Based on the material presented in “Half Life,” which offers interviews with islanders and American technicians who witnessed the blast as well as recently declassified Defense Department footage, it’s hard to argue with a U.S. radio operator then stationed on the islands. He believes the natives were used as “guinea pigs” because they lived in a “controlled environment” perfectly suited for studies of radiation poisoning. Or as an island woman puts it: “I used to think the Americans were smart, but now I think they’re crazy. . . . They’re smart at doing stupid things.”

O’Rourke makes no attempt to balance the islander’s testimony with any official government response. (For the record, a spokeswoman for the Defense Nuclear Agency described the film as “interesting and informative,” but “strongly disagreed” with the implication that “government officials intended to engage in human experimentation”).

However, O’Rourke’s footage is damning enough. When a Navy officer, long after the tests, sweeps the beaches of the still-inhabited islands, his Geiger counter noisily clicks away like a jackhammer on a city street.
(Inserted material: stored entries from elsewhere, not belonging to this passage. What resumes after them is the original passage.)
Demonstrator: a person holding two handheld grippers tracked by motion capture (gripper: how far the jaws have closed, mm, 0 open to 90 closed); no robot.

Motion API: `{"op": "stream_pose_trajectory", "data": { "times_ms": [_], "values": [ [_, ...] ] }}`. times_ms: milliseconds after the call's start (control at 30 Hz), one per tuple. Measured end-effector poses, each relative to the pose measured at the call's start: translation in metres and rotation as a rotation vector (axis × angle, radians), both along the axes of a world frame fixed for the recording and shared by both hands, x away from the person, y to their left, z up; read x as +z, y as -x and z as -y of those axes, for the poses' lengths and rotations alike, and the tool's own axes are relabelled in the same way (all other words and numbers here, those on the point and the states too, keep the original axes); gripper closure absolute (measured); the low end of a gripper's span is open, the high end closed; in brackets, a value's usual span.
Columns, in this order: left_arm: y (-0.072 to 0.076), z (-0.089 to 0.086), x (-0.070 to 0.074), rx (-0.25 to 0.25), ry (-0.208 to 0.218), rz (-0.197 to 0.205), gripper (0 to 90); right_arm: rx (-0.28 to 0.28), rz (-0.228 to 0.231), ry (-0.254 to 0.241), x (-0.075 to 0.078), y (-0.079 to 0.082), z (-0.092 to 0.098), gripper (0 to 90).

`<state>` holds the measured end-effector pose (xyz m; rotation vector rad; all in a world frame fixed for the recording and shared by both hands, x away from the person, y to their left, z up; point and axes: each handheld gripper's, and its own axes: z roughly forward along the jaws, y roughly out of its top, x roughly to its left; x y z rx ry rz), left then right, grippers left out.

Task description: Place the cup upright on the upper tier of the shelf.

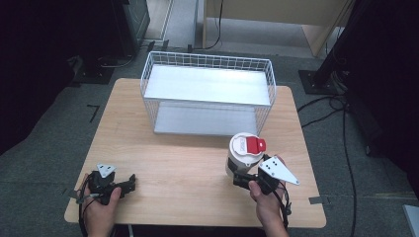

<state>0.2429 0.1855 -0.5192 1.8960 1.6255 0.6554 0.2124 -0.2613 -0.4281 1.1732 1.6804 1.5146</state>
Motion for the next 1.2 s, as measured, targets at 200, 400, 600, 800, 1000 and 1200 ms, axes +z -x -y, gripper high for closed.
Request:
{"op": "stream_pose_trajectory", "data": {
  "times_ms": [200,400,600,800,1000,1200],
  "values": [
    [0.000,0.000,0.000,0.000,0.000,0.002,0.0,-0.005,0.044,0.005,0.018,-0.010,-0.005,8.5],
    [0.000,0.000,0.000,-0.001,0.000,0.001,0.0,-0.019,0.075,0.010,0.033,-0.021,-0.010,8.5],
    [0.000,0.000,0.000,-0.002,0.000,0.000,0.0,-0.031,0.101,0.006,0.045,-0.031,-0.015,8.5],
    [0.000,0.000,0.000,-0.006,-0.002,-0.001,0.0,-0.051,0.137,-0.013,0.062,-0.043,-0.017,8.6],
    [0.000,0.000,0.000,-0.005,0.000,0.002,0.0,-0.064,0.182,-0.001,0.081,-0.058,-0.021,8.6],
    [0.000,0.000,0.000,-0.005,0.000,0.002,0.0,-0.083,0.209,0.004,0.099,-0.074,-0.023,8.6]
  ]
}}
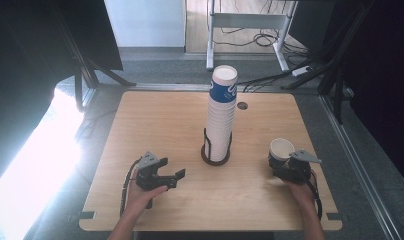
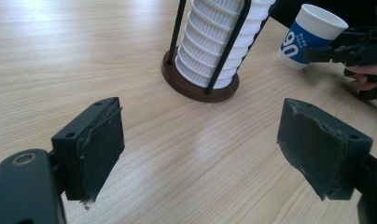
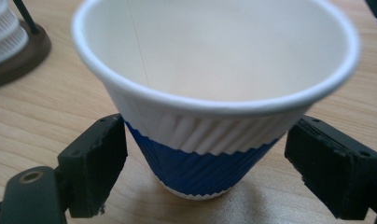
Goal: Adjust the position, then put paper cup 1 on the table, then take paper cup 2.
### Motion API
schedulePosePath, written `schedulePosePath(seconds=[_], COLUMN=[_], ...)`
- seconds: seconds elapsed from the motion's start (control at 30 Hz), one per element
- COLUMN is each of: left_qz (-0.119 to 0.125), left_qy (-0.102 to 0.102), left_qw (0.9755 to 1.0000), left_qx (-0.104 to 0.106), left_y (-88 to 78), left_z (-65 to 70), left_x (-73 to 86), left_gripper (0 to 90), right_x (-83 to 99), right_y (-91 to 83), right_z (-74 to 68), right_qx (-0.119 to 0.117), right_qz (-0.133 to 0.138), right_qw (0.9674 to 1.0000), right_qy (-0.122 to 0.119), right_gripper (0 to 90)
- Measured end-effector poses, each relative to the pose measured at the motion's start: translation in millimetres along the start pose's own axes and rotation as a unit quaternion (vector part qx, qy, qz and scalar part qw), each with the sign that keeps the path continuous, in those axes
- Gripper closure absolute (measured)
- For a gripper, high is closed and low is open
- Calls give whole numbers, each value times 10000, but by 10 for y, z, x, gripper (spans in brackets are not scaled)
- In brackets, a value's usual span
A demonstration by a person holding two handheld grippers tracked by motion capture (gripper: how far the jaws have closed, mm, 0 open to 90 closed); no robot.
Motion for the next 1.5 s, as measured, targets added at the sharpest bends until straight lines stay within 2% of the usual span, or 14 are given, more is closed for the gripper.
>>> schedulePosePath(seconds=[0.37, 0.43, 0.53, 0.73, 0.87, 1.0, 1.17, 1.33, 1.43, 1.5], left_qz=[26, 50, 84, 134, 256, 319, 439, 480, 553, 535], left_qy=[-15, -24, -63, 52, 70, 159, 329, 597, 646, 688], left_qw=[10000, 10000, 9999, 9999, 9996, 9994, 9985, 9970, 9964, 9961], left_qx=[-25, -29, -45, -75, -1, 43, 20, -53, -72, -119], left_y=[-28, -40, -38, -58, -103, -110, -95, -23, 20, 47], left_z=[-18, -26, -29, -4, 33, 91, 168, 264, 305, 305], left_x=[8, -3, -12, -35, -92, -138, -223, -412, -542, -627], left_gripper=[149, 149, 148, 147, 147, 148, 142, 147, 138, 121], right_x=[-88, -105, -126, -167, -240, -334, -430, -483, -500, -519], right_y=[-246, -318, -422, -623, -775, -864, -888, -903, -882, -868], right_z=[-9, -24, -63, -122, -234, -417, -687, -894, -1000, -1069], right_qx=[71, 21, 11, -2, -186, -564, -1021, -1300, -1336, -1443], right_qz=[479, 578, 679, 855, 1021, 1148, 1187, 1210, 1182, 1190], right_qw=[9986, 9980, 9974, 9962, 9946, 9917, 9872, 9831, 9821, 9804], right_qy=[215, 268, 223, 133, 39, -110, -285, -441, -604, -625], right_gripper=[118, 118, 118, 127, 139, 152, 157, 162, 162, 162])
Point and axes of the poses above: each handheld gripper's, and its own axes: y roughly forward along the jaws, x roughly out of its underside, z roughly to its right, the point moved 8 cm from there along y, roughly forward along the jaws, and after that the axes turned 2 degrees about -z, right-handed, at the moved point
We also view a ‘50s-era Atomic Energy Commission documentary about follow-up radiation tests in America that refers to the islanders as “savages visiting the white man’s country.”
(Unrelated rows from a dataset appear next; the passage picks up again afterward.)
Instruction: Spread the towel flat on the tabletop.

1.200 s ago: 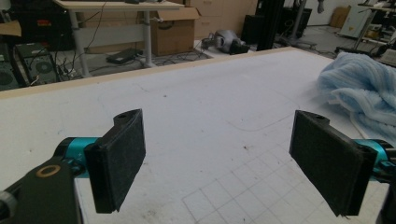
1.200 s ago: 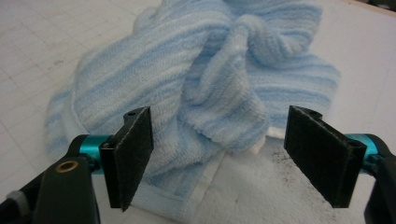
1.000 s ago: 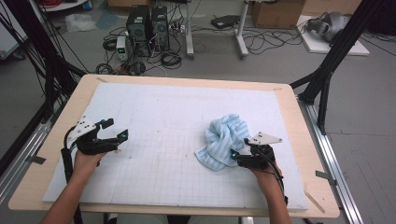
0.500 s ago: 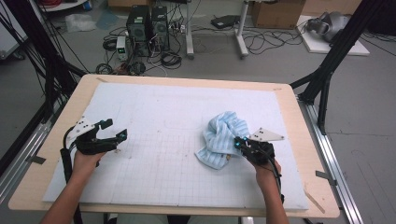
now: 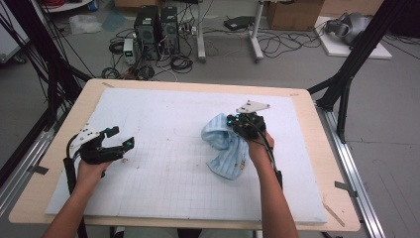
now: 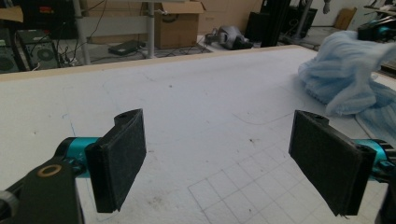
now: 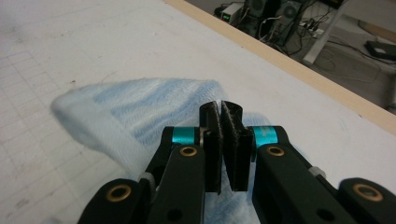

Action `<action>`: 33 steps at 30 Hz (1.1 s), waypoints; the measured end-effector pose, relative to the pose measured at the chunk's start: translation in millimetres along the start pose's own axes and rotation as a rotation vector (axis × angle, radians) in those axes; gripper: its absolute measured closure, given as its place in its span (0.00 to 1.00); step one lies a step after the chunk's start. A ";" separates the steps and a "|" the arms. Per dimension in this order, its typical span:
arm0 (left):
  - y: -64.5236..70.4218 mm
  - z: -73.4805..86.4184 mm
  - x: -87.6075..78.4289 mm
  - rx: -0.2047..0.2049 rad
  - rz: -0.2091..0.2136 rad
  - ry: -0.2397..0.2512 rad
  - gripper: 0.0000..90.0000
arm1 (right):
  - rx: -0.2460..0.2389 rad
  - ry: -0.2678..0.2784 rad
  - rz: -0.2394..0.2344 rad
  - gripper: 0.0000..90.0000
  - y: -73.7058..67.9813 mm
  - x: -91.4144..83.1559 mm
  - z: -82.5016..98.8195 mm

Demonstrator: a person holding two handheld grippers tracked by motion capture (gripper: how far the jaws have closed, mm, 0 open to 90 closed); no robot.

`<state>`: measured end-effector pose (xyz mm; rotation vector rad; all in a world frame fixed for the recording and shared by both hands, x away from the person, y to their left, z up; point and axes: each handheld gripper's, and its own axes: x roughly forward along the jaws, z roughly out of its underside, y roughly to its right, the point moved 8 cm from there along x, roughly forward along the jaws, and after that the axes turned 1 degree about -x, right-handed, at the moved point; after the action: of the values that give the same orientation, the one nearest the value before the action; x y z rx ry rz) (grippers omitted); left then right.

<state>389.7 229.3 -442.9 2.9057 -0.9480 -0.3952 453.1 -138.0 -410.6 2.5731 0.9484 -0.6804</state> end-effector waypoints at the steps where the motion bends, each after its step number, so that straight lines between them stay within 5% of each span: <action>1: -0.2 0.1 0.3 -0.001 0.000 0.001 0.21 | -0.005 -0.003 -0.009 0.97 -2.0 6.3 -4.7; 9: -4.9 1.7 -0.5 -0.020 -0.021 -0.008 0.22 | -0.042 -0.068 -0.021 0.97 -12.4 58.7 -23.4; 13: -5.2 2.3 -0.9 -0.025 -0.021 -0.011 0.22 | -0.025 -0.098 0.082 0.97 1.6 74.7 -22.8; 17: -4.5 3.4 0.1 -0.027 -0.018 -0.014 0.22 | 0.080 -0.100 0.245 0.97 34.4 70.7 -19.8; 19: -4.8 3.4 0.5 -0.028 -0.018 -0.012 0.22 | 0.144 -0.088 0.281 0.94 46.1 65.8 -16.5; 24: -5.4 4.2 1.0 -0.029 -0.019 -0.017 0.22 | 0.167 -0.043 0.248 0.71 45.0 52.8 -15.7; 26: -5.1 3.8 0.7 -0.029 -0.021 -0.015 0.22 | 0.179 -0.003 0.193 0.64 39.3 44.9 -17.6; 30: -5.5 3.4 -0.1 -0.028 -0.023 -0.015 0.22 | 0.141 0.019 0.145 0.59 24.1 27.4 -15.4; 31: -5.7 3.3 -0.3 -0.029 -0.025 -0.014 0.22 | 0.115 0.010 0.093 0.54 11.1 19.4 -8.0; 33: -6.3 3.3 -0.6 -0.029 -0.025 -0.014 0.22 | 0.116 -0.006 0.064 0.54 4.8 17.2 -2.6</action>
<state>392.0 234.8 -446.8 2.8953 -0.9006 -0.4272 468.7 -131.4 -417.0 2.6876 0.8446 -0.7453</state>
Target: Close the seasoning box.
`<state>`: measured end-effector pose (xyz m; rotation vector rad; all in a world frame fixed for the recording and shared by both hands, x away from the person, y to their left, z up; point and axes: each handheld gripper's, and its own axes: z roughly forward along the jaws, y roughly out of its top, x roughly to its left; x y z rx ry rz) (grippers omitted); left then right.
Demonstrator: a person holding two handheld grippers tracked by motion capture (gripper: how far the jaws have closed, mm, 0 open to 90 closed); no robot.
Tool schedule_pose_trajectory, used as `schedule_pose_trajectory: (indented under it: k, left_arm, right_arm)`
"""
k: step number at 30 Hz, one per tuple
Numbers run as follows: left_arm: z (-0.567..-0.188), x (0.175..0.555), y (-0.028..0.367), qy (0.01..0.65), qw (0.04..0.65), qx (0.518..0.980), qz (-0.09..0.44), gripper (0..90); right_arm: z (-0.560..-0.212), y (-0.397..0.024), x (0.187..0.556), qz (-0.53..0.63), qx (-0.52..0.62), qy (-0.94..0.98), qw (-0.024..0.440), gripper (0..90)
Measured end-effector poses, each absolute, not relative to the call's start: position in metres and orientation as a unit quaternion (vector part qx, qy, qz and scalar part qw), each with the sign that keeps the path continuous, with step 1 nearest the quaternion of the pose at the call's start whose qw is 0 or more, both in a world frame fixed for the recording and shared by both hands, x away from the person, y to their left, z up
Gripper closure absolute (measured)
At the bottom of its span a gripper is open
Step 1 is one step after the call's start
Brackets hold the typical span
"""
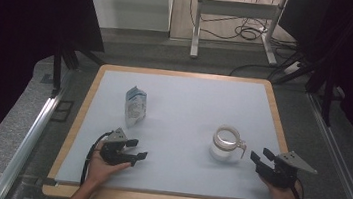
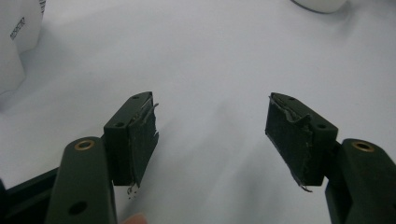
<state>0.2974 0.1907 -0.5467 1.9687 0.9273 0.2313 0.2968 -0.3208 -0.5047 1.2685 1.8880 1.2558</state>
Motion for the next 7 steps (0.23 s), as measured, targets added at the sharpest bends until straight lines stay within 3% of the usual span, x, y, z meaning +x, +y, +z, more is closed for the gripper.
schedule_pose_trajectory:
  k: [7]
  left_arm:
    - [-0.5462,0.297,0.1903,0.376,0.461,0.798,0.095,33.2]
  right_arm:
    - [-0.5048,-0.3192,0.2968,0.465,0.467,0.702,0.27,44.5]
A shrewd, sympathetic observer, O’Rourke shows us post-card-pretty glimpses of the islands’ tropical vistas, then swoops in for a closer, more chilling look. We see elderly survivors and children, but after a while, you can’t help but wonder what happened to the generation in between. As the island oldsters leaf through their photo albums, you begin to suspect the worst--we first see pictures of stunted babies, then tiny children without hair or limbs and finally, shots of kids lying in open, flower-covered coffins.
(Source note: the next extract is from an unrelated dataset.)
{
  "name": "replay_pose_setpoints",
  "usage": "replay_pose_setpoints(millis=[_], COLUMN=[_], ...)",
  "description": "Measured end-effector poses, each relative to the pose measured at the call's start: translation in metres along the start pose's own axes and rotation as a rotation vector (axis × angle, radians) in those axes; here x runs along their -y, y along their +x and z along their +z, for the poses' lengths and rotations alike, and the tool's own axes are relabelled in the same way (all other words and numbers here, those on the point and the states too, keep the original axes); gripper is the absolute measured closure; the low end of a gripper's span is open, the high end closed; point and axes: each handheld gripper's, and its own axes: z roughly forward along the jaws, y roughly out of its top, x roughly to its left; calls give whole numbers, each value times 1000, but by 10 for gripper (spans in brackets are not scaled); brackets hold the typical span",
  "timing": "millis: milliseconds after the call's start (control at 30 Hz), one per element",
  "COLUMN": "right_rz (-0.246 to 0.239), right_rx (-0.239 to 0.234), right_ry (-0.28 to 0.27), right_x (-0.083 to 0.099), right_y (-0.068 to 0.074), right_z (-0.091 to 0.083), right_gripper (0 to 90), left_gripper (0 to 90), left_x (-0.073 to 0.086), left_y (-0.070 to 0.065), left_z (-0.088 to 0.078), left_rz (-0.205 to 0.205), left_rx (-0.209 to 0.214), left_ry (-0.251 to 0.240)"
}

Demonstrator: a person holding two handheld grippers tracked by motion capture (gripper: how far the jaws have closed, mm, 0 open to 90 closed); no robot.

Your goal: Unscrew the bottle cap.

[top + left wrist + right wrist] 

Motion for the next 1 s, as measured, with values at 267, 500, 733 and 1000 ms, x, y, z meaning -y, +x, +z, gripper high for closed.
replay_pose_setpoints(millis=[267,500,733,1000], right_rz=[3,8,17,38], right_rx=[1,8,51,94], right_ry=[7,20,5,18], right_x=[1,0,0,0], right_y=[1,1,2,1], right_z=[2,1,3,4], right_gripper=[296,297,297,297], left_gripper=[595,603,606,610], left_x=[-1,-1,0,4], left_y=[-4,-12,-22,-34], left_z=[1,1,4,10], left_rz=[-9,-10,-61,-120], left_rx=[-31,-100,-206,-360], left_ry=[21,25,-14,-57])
Many victims are suing U.S agencies for wrongful death and destructive contamination of their property. But the islanders here display more resignation than anger. One gray-haired, toothless woman gives an account--in flat, emotionless tones--of a pregnancy that began after she returned from the initial H-bomb test: “I gave birth to something I cannot describe. It did not look human. I don’t know how to say it . . . like the innards of a beast. It was dead at birth.”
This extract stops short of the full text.